Они подошли к гондоле и бросили последний взгляд на священный остров с устремленными к небу кипарисами.

— Вон канал Трех Гаваней, ведущий в открытое море! — сказал он, полный тоски по родине, уже воображая себя на парусной лодке, на пути к берегу, покрытому кустами тамариска и черники.

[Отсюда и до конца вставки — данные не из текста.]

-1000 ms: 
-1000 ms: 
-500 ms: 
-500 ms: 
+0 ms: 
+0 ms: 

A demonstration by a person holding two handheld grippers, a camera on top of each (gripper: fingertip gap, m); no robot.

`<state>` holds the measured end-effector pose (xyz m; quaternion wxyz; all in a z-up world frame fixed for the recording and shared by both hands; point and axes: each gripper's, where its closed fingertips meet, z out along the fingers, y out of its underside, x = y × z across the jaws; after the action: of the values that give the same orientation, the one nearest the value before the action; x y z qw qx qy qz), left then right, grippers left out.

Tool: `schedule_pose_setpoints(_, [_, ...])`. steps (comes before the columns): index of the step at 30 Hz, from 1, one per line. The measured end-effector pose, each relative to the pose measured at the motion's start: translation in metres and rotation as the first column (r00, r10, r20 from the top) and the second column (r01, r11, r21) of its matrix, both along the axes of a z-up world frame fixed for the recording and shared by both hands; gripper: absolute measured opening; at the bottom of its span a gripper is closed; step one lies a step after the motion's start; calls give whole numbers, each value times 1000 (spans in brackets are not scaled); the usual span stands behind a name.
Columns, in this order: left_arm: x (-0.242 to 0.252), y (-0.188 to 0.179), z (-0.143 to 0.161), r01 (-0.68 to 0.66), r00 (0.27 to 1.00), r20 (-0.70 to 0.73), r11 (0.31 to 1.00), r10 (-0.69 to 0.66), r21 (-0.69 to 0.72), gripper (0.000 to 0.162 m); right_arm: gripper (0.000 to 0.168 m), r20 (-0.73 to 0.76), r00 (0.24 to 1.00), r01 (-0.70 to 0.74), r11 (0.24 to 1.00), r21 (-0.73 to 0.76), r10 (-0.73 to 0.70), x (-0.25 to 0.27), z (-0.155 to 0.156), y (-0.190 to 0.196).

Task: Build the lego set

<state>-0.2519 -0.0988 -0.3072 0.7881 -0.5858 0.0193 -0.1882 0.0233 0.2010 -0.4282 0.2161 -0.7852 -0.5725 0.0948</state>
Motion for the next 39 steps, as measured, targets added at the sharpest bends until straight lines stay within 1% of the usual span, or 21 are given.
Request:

Они поплыли. Долгое время прошло в молчании. Небесная гармония царила над благословенным архипелагом. Лучи солнца тонули в водах, и воздушная мелодия парила над землей. На фоне роскошного заката Буран и Торчелло казались двумя затонувшими кораблями, затянутыми песком.

— План твоего произведения теперь закончен, — продолжала она нежно и убедительно, тогда как сердце мучительно билось в ее груди, — и тебе необходим покой. Ведь ты больше всего любишь работать дома? Нигде не успокаивается так твое волнение. Уж я знаю.

— Да, — сказал он, — когда мы обуреваемы жаждой славы нам представляется, что деятельность художника похожа на осаду крепости, что звуки барабана и воинственные крики действуют возбуждающе, тогда как ничто так не благоприятствует работе, как абсолютная тишина, непобедимое упорство, напряженное стремление всего существа к Идее, которую оно хочет воплотить и заставить восторжествовать.